Homeward Bound For Stamford Train Station

Horizontal and vertical lines of color-changing LEDs controlled by wireless DMX have transformed the façade of the Stamford, Connecticut Train Station. Conceived by a group dubbed Team Light Wrangler, comprising lighting designer Jamie Burnett of Luminous Environments LLC, visual artist/glass sculptor Joy Wulke of Projects for a New Millennium, visual artist Sandy Garnett, and Steve Hamelin of Supertech, the lighting is a public-art project commissioned by The Department of Economic and Community Development and Connecticut Office of the Arts.
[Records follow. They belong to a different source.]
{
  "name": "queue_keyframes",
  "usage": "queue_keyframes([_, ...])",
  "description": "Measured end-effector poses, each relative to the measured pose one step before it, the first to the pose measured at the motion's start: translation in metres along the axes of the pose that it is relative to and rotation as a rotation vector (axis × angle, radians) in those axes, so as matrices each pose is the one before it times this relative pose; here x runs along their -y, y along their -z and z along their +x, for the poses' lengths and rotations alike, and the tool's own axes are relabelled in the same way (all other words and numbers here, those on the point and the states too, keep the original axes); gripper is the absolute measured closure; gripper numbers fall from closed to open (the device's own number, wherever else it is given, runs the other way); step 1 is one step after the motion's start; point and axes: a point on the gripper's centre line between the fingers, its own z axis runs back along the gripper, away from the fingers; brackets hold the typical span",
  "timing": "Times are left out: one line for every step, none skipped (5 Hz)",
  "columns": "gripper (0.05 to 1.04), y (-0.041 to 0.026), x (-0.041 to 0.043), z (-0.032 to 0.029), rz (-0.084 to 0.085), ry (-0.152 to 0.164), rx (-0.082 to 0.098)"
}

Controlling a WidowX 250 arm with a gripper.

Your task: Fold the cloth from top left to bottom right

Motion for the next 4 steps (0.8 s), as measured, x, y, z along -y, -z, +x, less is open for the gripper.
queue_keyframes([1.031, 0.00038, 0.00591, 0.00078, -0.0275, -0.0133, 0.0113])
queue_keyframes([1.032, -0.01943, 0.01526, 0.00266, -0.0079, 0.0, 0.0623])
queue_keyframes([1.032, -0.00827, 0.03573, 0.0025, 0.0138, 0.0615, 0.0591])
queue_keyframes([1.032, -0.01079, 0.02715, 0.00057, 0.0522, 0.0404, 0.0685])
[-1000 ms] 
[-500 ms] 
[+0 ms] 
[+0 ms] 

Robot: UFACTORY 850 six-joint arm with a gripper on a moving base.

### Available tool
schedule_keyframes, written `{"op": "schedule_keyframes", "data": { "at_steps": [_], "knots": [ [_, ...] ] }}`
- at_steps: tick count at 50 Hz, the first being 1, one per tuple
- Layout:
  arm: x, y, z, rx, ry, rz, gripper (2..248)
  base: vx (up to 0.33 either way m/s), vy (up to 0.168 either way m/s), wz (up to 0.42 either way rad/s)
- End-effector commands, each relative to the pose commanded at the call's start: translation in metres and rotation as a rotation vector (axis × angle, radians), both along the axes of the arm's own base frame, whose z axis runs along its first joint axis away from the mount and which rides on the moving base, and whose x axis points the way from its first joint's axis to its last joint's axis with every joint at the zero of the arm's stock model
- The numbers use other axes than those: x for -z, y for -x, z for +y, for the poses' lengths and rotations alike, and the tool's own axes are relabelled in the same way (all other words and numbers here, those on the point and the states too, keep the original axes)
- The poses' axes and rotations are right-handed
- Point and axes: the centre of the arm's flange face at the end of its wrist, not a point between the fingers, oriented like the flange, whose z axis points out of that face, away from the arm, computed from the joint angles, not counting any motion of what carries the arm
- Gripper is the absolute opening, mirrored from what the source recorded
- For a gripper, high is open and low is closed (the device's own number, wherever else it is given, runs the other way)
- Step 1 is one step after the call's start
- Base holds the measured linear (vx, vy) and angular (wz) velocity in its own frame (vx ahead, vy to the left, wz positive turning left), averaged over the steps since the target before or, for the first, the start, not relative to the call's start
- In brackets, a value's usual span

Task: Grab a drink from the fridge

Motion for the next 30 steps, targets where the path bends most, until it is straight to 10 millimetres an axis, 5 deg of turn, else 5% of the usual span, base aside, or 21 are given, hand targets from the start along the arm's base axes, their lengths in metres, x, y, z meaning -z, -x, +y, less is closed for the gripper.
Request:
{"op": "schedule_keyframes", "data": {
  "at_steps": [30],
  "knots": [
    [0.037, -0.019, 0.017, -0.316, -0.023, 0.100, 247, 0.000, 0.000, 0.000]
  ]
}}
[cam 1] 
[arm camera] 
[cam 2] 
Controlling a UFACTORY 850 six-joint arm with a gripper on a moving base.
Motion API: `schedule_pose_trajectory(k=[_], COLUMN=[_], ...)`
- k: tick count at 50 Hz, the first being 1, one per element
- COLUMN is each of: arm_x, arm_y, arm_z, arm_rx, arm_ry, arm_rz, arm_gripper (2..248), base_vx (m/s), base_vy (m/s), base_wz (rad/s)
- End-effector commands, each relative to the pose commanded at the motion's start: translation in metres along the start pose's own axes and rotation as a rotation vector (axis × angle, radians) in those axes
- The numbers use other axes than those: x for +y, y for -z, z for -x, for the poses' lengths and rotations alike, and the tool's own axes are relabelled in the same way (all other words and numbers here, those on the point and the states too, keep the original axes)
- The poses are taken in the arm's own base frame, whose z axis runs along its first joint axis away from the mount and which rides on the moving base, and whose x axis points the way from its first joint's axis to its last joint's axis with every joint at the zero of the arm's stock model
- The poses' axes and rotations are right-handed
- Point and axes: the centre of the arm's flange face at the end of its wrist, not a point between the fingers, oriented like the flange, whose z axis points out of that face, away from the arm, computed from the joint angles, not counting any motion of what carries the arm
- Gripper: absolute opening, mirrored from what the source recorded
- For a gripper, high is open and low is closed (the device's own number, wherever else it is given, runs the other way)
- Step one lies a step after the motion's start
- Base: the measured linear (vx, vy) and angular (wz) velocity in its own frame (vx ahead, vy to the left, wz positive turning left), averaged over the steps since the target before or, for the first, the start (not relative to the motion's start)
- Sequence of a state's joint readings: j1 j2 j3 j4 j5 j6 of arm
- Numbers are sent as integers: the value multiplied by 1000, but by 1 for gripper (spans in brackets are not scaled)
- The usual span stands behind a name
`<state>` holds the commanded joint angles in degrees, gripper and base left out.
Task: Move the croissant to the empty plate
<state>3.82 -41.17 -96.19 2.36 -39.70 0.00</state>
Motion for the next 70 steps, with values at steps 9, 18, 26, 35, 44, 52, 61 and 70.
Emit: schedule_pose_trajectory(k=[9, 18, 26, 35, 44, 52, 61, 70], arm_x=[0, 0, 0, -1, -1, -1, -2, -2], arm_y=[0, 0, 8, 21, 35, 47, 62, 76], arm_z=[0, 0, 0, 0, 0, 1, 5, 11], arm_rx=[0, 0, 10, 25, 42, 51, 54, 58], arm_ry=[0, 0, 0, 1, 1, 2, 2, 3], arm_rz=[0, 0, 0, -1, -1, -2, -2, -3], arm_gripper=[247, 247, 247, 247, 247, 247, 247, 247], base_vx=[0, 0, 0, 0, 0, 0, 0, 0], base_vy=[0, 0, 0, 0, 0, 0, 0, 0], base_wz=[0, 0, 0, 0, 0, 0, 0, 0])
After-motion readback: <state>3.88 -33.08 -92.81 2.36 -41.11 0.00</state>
“The building lent itself to just this treatment,” says Burnett about the geometric lines of light, which create the look of a kinetic Mondrian painting. “We looked at other areas of the station but kept coming back to this prominent façade.”

The building’s only architectural details are 1.5" wide vertical and horizontal grooves formed into the concrete as a design accent. These are lit using RGB LEDs that are almost indistinguishable from actual neon, even at close scrutiny, with no evident pixels. “I knew I needed wireways to be hidden, and these recessed grooves were going to be the answer,” says Burnett. The 1,400' of flexible silicone-encapsulated LED Neon-Flex strings from Neon LED Group are set into an aluminum channel for perfectly straight runs to cover the grooves that house cables. “We first riveted channel to 16' pieces of anodized aluminum 1½"-wide flat stock to perfectly cover the concrete groves and create a wireway to power the other horizontal lines,” says Burnett.  The LEDs are controlled using 40 RGB Neon-Flex controllers.

The building is also washed with 24 Philips Color Kinetics ColorBlast Powercore fixtures to fill in the spaces within the LED lines and make the building glow. All of the lighting is controlled via City Theatrical SHoW DMX Vero wireless DMX, using a Pharos Controller and one universe of DMX with an eight-channel Pathway Connectivity DMX Opto Splitter.

“This installation has been a huge hit in the Stamford area and indeed for anyone driving to any part of New England up or down I-95. It can be seen for a long stretch in both directions,” says Burnett, whose lighting has illuminated the homeward commute of those on the highway and the train.